Great you got the appointment with the consult. It does make things more complicated without the abnormal markers, however, you are not alone, there are many on this forum who will have better information in that regard. Responses tend to be light this time of night but as soon as the U.K. wakes up you’ll get some good answers.
I really had to advocate for myself. l was told for years because of normal labs I did not have PMR... we all have our journeys. Glad to have the wisdom of this group. Chronic crippling pain is very isolating.
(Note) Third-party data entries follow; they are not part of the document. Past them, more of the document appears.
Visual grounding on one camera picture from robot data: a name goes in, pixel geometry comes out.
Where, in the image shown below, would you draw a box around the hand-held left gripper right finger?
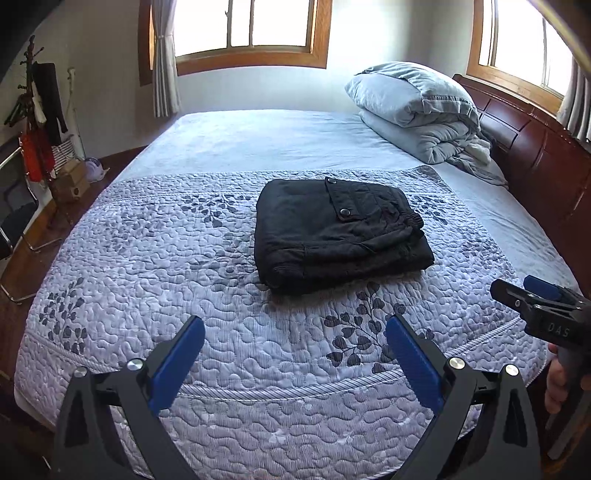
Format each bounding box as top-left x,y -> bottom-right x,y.
385,314 -> 542,480

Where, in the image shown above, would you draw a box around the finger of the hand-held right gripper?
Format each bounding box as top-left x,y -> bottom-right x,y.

Hi Annie gal, it is known that PMR and GCA can present without raised CRP/ESR. This is a link to an overview which says GCA can be diagnosed with normal markers. It also nods to ultra sound as diagnostic technique. Good look with your catheterization.
Did you have blood test before you took prednisone? Were the SED rate and Creactive protein low at that time? After you start prednisone, your inflammation markers should go back to normal.
and re biopsy, you are correct after being on pred for this long, especially as high as 40mg, the chances are your byopsy would come back negative.
No tests were done done before... only after being given short courses of rescue prednisone; shoulder injections; laser facet procedures using methyl prednisone, etc. Thyroid Rai in 1993 — devastating car accident same day... l have lived with crippling pain for 25+ years. Looking back it is easy to see but I had never heard of PMR and was told I had a central pain syndrome from TBI from car accident. Ironically my hubby was dx’d with PMR 5 years ago. He is doing well and in remission. I am trying to think positive; eating a keto diet, learning to advocate for myself. We are 4 hours from a university med center. Rheum appts take up to 6 months. Hope things will accelerate now that my cardiologist is involved. Better late than never 😊
My GCA was diagnosed on symptoms alone after a very rapid resolution with Pred. My biopsy done 8 days after 60/40mg was negative and my PET scan done 3 weeks later showed nothing. However, I do think with hindsight that there was something going on in some vessels below head level. MRI/PET are affected by Pred though an MRI would be worth doing for larger vessels. This discusses imaging techniques and biopsy. If you don’t fancy it, go to pages 3&4
Both the MRI and PET scans will also be affected by the duration of high dose pred as they are looking for inflammation and the inflammation will have been reduced by the pred. Anything above 10mg makes PET fairly equivocal as the uptake will be suppressed.
It is possible the angiogram will indicate the presence of large vessel vasculitis while they are in there - though I am not sure. It is possible it is GCA causing the cardiac problem.
What is the heart problem? Have you asked about first having imaging procedures?
Echo cardiogram; MRA; CTA; PET scan.
I have GCA and had an MRA of chest with contrast to check I don't have aortitis from LV-GCA [large vessel GCA].
My sister also has GCA; a heart murmer was noticed and echo cardiogram and CTA imaging showed she had an aortic aneurysm and aortic valve with regurgitation requiring open heart surgery. see
"Advancements in imaging techniques, including magnetic resonance angiography, CT angiography, PET and colour duplex ultrasonography, have led to improvements in the diagnosis of LV-GCA"
Thanks for your reply.The EKG led to recommendation to do cath and angiogram. There is a concern about a blocked artery. My cardio is knowledgeable about GCA. I will read the articles you sent. Thanks.
I am hoping the cath leads to more imaging. Plan to refuse a stint as l see no advantage to that approach. I will be asking tomorrow why no pre-imaging. Excellent question. Thanks so much.
I should probably mention I had unrelenting pain that precipitated a thalamic stroke ten years ago. The undiagnosed “PMR” pain impacts my BP. I do not tolerate cholesterol meds or bp meds. Myalgia issues probably related to underlying auto immune issues.Grateful to be out of pain and ambulatory but feeling some anxiety re heart procedure and so many unknowns.